Try it: Given the listing below, write out exactly the lines starting with the line that has "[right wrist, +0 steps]" and going on through the line that has "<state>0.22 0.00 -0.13", both kept.

--- START ---

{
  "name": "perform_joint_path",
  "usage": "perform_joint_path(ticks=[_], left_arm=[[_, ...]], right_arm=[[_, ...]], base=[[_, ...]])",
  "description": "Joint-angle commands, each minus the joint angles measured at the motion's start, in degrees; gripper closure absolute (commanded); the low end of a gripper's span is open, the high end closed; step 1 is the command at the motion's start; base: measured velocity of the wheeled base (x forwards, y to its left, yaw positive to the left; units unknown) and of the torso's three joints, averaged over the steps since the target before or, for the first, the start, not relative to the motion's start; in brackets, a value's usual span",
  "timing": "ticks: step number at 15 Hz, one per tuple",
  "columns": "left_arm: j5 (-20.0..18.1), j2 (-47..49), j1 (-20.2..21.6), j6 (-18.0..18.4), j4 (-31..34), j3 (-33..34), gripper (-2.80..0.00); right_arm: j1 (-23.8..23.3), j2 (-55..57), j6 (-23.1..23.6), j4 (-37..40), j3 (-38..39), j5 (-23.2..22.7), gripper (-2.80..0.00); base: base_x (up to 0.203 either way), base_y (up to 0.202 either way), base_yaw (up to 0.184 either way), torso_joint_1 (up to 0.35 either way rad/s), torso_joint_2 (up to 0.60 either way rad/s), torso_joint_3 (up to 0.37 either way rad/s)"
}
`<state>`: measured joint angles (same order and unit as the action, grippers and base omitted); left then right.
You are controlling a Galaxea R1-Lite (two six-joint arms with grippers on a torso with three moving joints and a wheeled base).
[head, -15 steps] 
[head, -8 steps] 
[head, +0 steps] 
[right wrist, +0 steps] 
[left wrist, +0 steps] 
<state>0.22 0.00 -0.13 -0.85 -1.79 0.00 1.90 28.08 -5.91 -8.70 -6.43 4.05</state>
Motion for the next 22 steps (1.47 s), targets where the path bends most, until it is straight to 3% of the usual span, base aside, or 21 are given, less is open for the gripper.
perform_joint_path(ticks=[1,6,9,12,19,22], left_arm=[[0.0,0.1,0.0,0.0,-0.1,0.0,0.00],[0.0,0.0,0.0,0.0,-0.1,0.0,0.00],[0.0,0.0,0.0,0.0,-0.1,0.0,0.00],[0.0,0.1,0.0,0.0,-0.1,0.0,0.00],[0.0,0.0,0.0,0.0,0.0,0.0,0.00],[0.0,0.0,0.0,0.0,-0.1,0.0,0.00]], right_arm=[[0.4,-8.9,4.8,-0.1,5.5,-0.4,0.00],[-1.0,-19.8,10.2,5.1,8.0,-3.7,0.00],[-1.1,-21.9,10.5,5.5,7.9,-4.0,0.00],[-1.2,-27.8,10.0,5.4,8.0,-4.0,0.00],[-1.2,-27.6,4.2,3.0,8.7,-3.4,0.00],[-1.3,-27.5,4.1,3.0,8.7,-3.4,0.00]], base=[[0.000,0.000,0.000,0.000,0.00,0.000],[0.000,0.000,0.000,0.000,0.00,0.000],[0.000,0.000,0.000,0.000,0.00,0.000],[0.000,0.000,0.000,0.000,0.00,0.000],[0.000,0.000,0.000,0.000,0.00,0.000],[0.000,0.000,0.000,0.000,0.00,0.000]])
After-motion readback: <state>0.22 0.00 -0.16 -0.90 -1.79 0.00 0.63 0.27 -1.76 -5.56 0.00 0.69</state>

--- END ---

Finished task:
[right wrist, +0 steps] 
[left wrist, +0 steps] 
<state>0.22 0.00 -0.13 -0.85 -1.79 0.00 1.90 28.08 -5.91 -8.70 -6.43 4.05</state>

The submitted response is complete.